1970s

Why Criticism: Not Quite the Apocalypse

Guy Pearce in The Rover

“Why Criticism” is a film criticism-themed Vague Visages column featuring various contributors.

In 2013, David Michôd followed Animal Kingdom with an elemental post-Apocalyptic tale called The Rover. The opening of the film begins with “Australia Ten Years After The Collapse.” In two swift transitions, Michôd moves from sparse savannah to the battered landscape of Guy Pearce’s face. This yet to be named survivor stares out into the sparse nothingness musing about a story that’s impossible to tell. Flies encircle and land on his stone-like visage, marking out pathways to moisture. This unnamed survivor is unbothered. These flying insects are signs that he’s alive. Unflinching and calm in the face of societal collapse, this isn’t the only time viewers observe the man’s meditative navigation of each new situation. He focuses exclusively on the terrain of what’s precisely in front of him. He stalks into an establishment — custom measured in cautious steps with courtesy, and barely-registerable acknowledgements. Cut to the interior of a car; a heist has gone wrong, resulting in the chaotic energy of a soldier left behind, and leading to conflict with devastating and life-threatening consequences.

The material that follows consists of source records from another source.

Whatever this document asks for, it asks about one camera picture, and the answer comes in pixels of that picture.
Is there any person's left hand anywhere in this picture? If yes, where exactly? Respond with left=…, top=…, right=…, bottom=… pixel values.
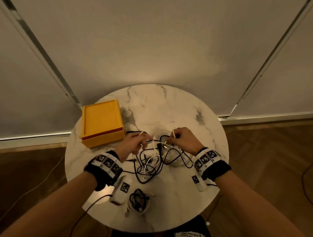
left=113, top=132, right=153, bottom=163

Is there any person's right hand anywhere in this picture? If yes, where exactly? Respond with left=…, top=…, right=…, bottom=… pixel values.
left=165, top=127, right=205, bottom=157

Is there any pile of cables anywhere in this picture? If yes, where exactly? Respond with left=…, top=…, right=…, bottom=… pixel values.
left=126, top=129, right=195, bottom=185

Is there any yellow box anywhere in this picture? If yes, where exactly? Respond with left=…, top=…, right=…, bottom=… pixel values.
left=81, top=99, right=126, bottom=149

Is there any person's left forearm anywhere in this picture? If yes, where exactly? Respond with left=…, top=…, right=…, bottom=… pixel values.
left=0, top=171, right=98, bottom=237

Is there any person's right forearm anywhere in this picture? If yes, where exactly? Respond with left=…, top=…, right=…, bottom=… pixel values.
left=215, top=170, right=306, bottom=237

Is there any black right wristband with markers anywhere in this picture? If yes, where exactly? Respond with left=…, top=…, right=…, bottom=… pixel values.
left=193, top=147, right=232, bottom=182

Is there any black wristband with markers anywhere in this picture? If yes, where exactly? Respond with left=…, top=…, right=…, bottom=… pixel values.
left=193, top=147, right=232, bottom=182
left=84, top=150, right=124, bottom=192

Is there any white marble table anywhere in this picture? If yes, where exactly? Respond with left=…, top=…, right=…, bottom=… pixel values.
left=65, top=84, right=230, bottom=234

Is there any black left wristband with markers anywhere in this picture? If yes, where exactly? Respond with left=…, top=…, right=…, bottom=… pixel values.
left=84, top=150, right=124, bottom=192

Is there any metal blind track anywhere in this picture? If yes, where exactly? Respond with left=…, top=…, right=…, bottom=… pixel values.
left=230, top=0, right=313, bottom=117
left=0, top=0, right=83, bottom=109

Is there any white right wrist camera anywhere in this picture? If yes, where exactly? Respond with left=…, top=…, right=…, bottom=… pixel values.
left=191, top=168, right=208, bottom=193

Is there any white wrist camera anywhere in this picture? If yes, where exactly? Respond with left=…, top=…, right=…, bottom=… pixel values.
left=109, top=175, right=133, bottom=205
left=191, top=168, right=208, bottom=193

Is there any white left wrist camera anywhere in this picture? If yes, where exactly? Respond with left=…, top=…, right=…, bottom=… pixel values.
left=109, top=175, right=133, bottom=205

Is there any black left camera cable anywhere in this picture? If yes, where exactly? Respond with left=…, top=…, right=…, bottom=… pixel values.
left=69, top=194, right=113, bottom=237

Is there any metal bottom rail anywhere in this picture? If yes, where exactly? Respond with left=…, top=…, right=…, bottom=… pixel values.
left=218, top=112, right=313, bottom=125
left=0, top=131, right=73, bottom=150

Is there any thin white floor cable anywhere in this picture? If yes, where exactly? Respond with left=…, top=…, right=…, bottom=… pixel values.
left=0, top=156, right=65, bottom=216

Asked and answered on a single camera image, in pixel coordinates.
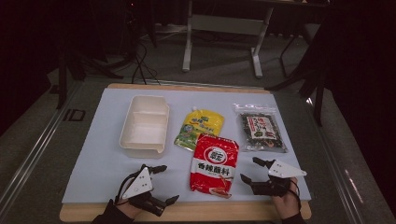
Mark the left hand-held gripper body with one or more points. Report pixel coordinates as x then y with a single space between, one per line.
138 184

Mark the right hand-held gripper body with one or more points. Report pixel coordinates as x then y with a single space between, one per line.
285 170

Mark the clear bag of dark spice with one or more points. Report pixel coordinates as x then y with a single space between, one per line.
261 133

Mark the red seasoning packet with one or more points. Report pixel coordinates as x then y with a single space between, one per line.
214 168

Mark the white plastic storage box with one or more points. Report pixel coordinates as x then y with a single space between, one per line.
144 130

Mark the yellow spouted sauce pouch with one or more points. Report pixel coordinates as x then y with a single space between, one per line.
199 124

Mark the person's left hand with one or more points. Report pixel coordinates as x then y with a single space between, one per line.
129 209

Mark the person's right hand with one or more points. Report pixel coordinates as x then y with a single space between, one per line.
288 203

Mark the light blue table mat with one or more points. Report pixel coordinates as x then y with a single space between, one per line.
102 161

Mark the black metal stand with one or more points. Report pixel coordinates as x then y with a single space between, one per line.
62 87

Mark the metal floor rail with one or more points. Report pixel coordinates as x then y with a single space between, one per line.
336 165
37 152

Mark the black chair frame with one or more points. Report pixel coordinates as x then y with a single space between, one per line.
318 102

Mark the white metal desk frame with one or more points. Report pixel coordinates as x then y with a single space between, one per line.
224 25

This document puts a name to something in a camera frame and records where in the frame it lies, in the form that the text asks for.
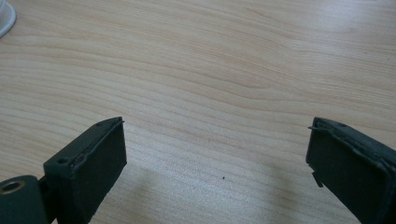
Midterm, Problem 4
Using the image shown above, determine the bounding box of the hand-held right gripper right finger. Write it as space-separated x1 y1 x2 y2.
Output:
305 116 396 224

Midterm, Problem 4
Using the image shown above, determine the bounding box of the single white paper cup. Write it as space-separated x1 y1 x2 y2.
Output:
0 0 18 39

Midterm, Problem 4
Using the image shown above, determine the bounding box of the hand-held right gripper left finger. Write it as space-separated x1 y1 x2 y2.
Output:
43 116 128 224

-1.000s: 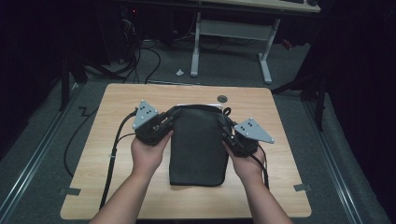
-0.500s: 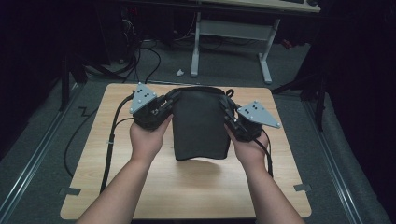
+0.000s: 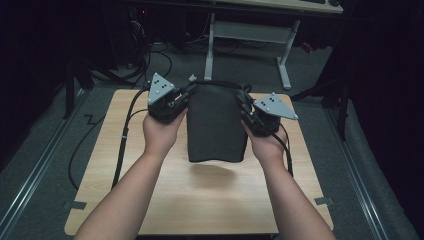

As we stew in isolation during a viral pandemic, one thing is clear: Australians mostly aren’t taking this thing seriously. Over the past weeks, Australian beaches in the last gasps of Southern Hemisphere summer weather have been heavily seasoned with bronzing bodies. A call to action from Australian Prime Minister Scott Morrison was largely consistent with some of the more stringent measures echoing around the world — social distancing, self-isolation, stay home unless you require something essential. The thousands of people who flocked to Sydney’s iconic Bondi Beach responded with two fingers stuck in their ears like a toddler and loudly-sung “la la la.”

In the last few days, as people cautiously exited their homes — mask and gloves on — to approach essential grocery shopping, they are met with looks of curiosity and extremity. Overheard in the crowd (in one way or another): “Wow, he’s kitted out.” Why are people so damned glib in the face of one of the most significant challenges to modern civilisation? And why are people unwilling to pivot their behaviour — even slightly — when a viral plague could result in the deaths of hundreds of millions of people?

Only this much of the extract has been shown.